What is being asked
Could you retype the listing beneath, keeping each line exactly as it is?

Given material

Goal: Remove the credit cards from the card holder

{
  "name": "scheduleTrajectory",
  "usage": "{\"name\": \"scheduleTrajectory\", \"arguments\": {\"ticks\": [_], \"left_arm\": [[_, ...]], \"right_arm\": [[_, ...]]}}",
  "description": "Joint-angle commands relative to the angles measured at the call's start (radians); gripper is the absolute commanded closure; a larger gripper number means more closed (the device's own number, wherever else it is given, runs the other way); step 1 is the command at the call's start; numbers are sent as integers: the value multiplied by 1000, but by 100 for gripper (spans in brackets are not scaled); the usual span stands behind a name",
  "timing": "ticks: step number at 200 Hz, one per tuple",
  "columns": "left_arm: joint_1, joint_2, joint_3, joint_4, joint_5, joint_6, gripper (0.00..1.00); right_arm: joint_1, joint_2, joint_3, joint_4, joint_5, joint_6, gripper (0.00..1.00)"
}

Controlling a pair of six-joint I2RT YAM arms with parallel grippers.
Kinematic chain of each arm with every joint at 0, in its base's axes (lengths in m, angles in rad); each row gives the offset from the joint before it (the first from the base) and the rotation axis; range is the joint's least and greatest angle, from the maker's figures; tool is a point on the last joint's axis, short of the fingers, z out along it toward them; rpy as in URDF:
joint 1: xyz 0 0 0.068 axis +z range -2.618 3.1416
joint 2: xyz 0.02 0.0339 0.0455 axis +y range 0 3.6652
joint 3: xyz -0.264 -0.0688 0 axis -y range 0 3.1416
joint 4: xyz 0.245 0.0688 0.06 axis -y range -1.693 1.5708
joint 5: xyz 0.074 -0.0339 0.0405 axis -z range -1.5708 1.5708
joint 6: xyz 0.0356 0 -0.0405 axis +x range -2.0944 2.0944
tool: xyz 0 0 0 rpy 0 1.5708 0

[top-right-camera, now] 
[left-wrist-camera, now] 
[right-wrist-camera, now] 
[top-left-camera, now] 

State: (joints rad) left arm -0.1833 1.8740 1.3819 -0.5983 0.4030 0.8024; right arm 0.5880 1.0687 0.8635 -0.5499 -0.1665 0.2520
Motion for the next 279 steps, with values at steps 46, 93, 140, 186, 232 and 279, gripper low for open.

Answer box
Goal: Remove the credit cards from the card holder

{
  "name": "scheduleTrajectory",
  "usage": "{\"name\": \"scheduleTrajectory\", \"arguments\": {\"ticks\": [_], \"left_arm\": [[_, ...]], \"right_arm\": [[_, ...]]}}",
  "description": "Joint-angle commands relative to the angles measured at the call's start (radians); gripper is the absolute commanded closure; a larger gripper number means more closed (the device's own number, wherever else it is given, runs the other way); step 1 is the command at the call's start; numbers are sent as integers: the value multiplied by 1000, but by 100 for gripper (spans in brackets are not scaled); the usual span stands behind a name",
  "timing": "ticks: step number at 200 Hz, one per tuple",
  "columns": "left_arm: joint_1, joint_2, joint_3, joint_4, joint_5, joint_6, gripper (0.00..1.00); right_arm: joint_1, joint_2, joint_3, joint_4, joint_5, joint_6, gripper (0.00..1.00)"
}

Controlling a pair of six-joint I2RT YAM arms with parallel grippers.
Kinematic chain of each arm with every joint at 0, in its base's axes (lengths in m, angles in rad); each row gives the offset from the joint before it (the first from the base) and the rotation axis; range is the joint's least and greatest angle, from the maker's figures; tool is a point on the last joint's axis, short of the fingers, z out along it toward them; rpy as in URDF:
joint 1: xyz 0 0 0.068 axis +z range -2.618 3.1416
joint 2: xyz 0.02 0.0339 0.0455 axis +y range 0 3.6652
joint 3: xyz -0.264 -0.0688 0 axis -y range 0 3.1416
joint 4: xyz 0.245 0.0688 0.06 axis -y range -1.693 1.5708
joint 5: xyz 0.074 -0.0339 0.0405 axis -z range -1.5708 1.5708
joint 6: xyz 0.0356 0 -0.0405 axis +x range -2.0944 2.0944
tool: xyz 0 0 0 rpy 0 1.5708 0

[top-right-camera, now] 
[left-wrist-camera, now] 
[right-wrist-camera, now] 
[top-left-camera, now] 

State: (joints rad) left arm -0.1833 1.8740 1.3819 -0.5983 0.4030 0.8024; right arm 0.5880 1.0687 0.8635 -0.5499 -0.1665 0.2520
Motion for the next 279 steps, with values at steps 46, 93, 140, 186, 232 and 279, gripper low for open.

That concludes the output.